Studies show these changes occur in the prefrontal cortex, where logic and reasoning functions occur but where development is the slowest, something Prinz taught parents while discussing the science behind the teenage brain during his first parenting class of the year. The parenting class, which is held on Wednesdays from 5:30 to 7 p.m. in the school library, highlights improving relationships and fostering mutual respect between parents and their teenagers.
“What we’re doing [during the teenage years] is shaping out the brain,” Prinz said. “It’s like pruning.”
Maryam Ebrahimi, the mother of freshman Farmehr Chavosh Akbari, attended Prinz’s class on the teenage brain. Despite the stereotypical teenager’s impulsive behavior , she still believes that teenagers are more analytical and perceptive.
“They really know more than me,” Ebrahimi said. “[When I was younger] we just listened to parents and believed them. But here they’re more open-minded about what they do.”
Prinz believes that teaching parents about the teenage brain allows parents to become more compassionate when speaking to their teens and to not get so worked up or excited. Still, he warns to be careful about reading too much into the science.
“Theories are theories,” Prinz said, “and theories are only helpful depending on what kind of effects that they produce.”
Parents of teenagers like Fallon and Ebrahimi recognize this.

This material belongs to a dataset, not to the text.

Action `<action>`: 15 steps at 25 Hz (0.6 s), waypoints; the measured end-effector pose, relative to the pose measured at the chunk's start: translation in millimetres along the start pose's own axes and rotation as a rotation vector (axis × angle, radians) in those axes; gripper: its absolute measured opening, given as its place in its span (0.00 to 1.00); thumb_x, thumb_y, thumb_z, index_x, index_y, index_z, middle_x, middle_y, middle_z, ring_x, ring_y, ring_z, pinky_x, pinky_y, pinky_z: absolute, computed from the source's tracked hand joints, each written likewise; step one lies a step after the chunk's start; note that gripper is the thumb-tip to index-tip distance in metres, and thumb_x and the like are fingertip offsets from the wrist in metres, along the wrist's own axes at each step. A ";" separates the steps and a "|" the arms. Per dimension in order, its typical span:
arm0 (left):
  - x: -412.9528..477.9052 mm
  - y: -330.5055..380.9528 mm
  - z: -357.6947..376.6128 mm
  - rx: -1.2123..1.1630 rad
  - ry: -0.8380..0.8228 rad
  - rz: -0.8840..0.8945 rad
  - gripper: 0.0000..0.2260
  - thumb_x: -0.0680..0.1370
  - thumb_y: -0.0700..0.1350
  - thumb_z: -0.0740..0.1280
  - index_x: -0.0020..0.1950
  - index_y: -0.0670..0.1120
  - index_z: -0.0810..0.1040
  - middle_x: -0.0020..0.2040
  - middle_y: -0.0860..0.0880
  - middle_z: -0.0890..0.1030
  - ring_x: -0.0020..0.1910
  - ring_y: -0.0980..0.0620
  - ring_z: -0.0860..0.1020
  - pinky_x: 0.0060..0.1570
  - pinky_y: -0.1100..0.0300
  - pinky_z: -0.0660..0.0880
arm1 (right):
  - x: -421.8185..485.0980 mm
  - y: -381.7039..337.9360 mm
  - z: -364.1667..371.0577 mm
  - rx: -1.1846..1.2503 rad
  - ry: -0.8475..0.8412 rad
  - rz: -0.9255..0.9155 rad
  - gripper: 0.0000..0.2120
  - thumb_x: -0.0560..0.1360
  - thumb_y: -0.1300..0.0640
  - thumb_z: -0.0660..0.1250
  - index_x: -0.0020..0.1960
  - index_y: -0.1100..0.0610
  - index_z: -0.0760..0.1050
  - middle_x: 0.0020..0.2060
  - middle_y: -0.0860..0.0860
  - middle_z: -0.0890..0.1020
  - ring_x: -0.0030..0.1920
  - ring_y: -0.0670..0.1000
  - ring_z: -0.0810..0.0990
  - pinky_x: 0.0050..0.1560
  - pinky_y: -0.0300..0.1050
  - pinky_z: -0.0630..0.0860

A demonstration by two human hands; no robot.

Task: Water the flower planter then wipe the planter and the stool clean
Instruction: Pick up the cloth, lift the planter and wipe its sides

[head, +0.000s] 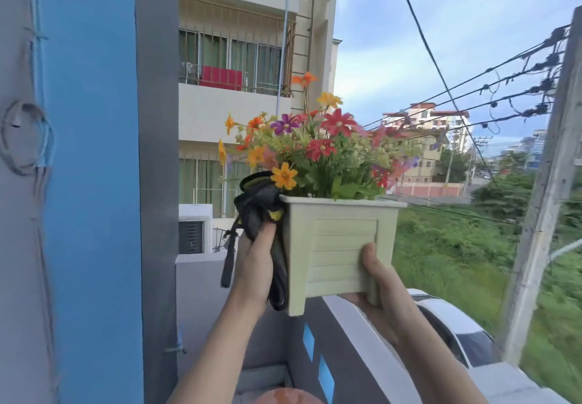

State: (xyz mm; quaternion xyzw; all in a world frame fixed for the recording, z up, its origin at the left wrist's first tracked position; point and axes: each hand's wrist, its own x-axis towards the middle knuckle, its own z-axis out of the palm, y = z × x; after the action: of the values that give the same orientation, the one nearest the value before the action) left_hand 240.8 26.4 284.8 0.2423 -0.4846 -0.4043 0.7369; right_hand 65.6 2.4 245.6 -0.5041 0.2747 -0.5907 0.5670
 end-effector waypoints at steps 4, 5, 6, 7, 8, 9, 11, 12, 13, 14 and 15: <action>-7.2 -1.5 3.9 0.058 0.084 0.031 0.14 0.79 0.40 0.60 0.42 0.54 0.80 0.35 0.60 0.81 0.41 0.63 0.78 0.39 0.70 0.73 | -2.3 2.8 -4.0 0.030 -0.009 -0.008 0.47 0.51 0.35 0.80 0.64 0.55 0.74 0.54 0.52 0.85 0.54 0.51 0.84 0.49 0.53 0.83; -1.5 -0.8 4.2 0.077 0.138 -0.014 0.09 0.79 0.40 0.61 0.46 0.51 0.78 0.39 0.56 0.81 0.48 0.56 0.79 0.41 0.67 0.72 | -4.9 1.9 -3.1 0.050 -0.019 -0.010 0.41 0.56 0.36 0.78 0.63 0.55 0.74 0.52 0.51 0.86 0.52 0.50 0.85 0.48 0.52 0.83; 2.3 -0.4 4.2 0.118 0.183 -0.063 0.06 0.79 0.41 0.61 0.49 0.47 0.77 0.42 0.52 0.79 0.53 0.49 0.78 0.40 0.65 0.72 | -6.2 2.1 -3.7 0.072 -0.025 -0.010 0.35 0.61 0.38 0.74 0.62 0.55 0.75 0.50 0.50 0.87 0.50 0.48 0.86 0.47 0.51 0.84; 2.1 1.1 5.9 0.155 0.187 -0.094 0.04 0.79 0.42 0.61 0.50 0.47 0.76 0.44 0.51 0.79 0.55 0.47 0.77 0.40 0.66 0.71 | -7.2 0.2 -2.7 0.083 -0.025 -0.003 0.33 0.62 0.39 0.73 0.61 0.55 0.75 0.49 0.50 0.87 0.49 0.48 0.86 0.45 0.50 0.84; -1.6 -1.0 6.0 0.195 0.162 -0.062 0.04 0.78 0.45 0.62 0.50 0.49 0.76 0.47 0.51 0.79 0.57 0.47 0.76 0.43 0.66 0.71 | -5.9 -0.3 -3.1 0.091 -0.019 0.002 0.34 0.60 0.38 0.74 0.61 0.55 0.76 0.49 0.50 0.87 0.49 0.48 0.86 0.44 0.49 0.84; -9.9 -0.4 7.1 0.248 0.063 0.028 0.05 0.78 0.48 0.62 0.51 0.53 0.77 0.53 0.53 0.80 0.60 0.51 0.75 0.50 0.66 0.70 | -4.8 -0.6 -1.9 0.090 0.001 0.012 0.37 0.57 0.38 0.77 0.61 0.55 0.76 0.50 0.50 0.87 0.50 0.48 0.85 0.45 0.49 0.84; -21.8 -3.6 5.4 0.308 -0.190 0.221 0.12 0.76 0.50 0.62 0.58 0.56 0.75 0.62 0.54 0.77 0.64 0.58 0.71 0.61 0.68 0.66 | -1.2 1.7 -2.6 0.092 0.028 0.021 0.43 0.51 0.37 0.81 0.61 0.55 0.77 0.52 0.51 0.86 0.52 0.50 0.85 0.47 0.51 0.84; -19.1 -6.8 2.0 0.252 -0.230 0.221 0.12 0.74 0.50 0.63 0.57 0.52 0.77 0.58 0.50 0.77 0.59 0.57 0.74 0.58 0.67 0.67 | -0.6 2.9 -3.3 0.099 0.032 0.028 0.43 0.51 0.37 0.81 0.61 0.55 0.77 0.53 0.52 0.86 0.52 0.50 0.85 0.48 0.51 0.83; -10.6 -6.9 -0.1 0.172 -0.176 0.126 0.11 0.72 0.51 0.65 0.50 0.46 0.79 0.50 0.45 0.77 0.50 0.54 0.74 0.51 0.63 0.70 | -1.6 3.8 -3.8 0.106 0.030 0.037 0.43 0.51 0.37 0.80 0.61 0.55 0.77 0.52 0.52 0.86 0.52 0.50 0.85 0.48 0.50 0.83; -0.1 -10.7 -4.2 0.145 -0.078 0.027 0.14 0.71 0.53 0.66 0.45 0.42 0.77 0.44 0.43 0.75 0.44 0.51 0.72 0.44 0.59 0.69 | -2.2 5.1 -5.5 0.121 0.021 0.039 0.43 0.49 0.36 0.81 0.59 0.55 0.78 0.52 0.52 0.86 0.52 0.50 0.85 0.47 0.51 0.84; 6.4 -10.2 -7.4 0.188 -0.021 -0.046 0.15 0.73 0.52 0.66 0.45 0.40 0.75 0.42 0.43 0.74 0.42 0.50 0.71 0.41 0.57 0.68 | -3.5 5.0 -6.3 0.132 0.004 0.046 0.44 0.46 0.36 0.82 0.57 0.54 0.80 0.52 0.52 0.86 0.51 0.50 0.85 0.46 0.51 0.84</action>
State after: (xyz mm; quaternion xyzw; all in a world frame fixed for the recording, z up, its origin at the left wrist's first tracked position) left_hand 245.1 15.1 277.4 0.3174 -0.5223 -0.3764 0.6963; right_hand 61.3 3.2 238.0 -0.4580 0.2477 -0.5954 0.6119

When asked whether they would change their parenting styles because of greater understanding of the scientific reasons for teenage behavior, both said they would not.
“As a parent of teenagers, you’re trying to balance giving your child freedom,” Fallon said, “while still providing the support and guidance.”
Ebrahimi agrees and emphasizes Prinz’s focus on developing positive experiences for teens.
“If we make a good friendship with [our teenagers],” Ebrahimi said, “then we can learn from them, and they can [learn from us].”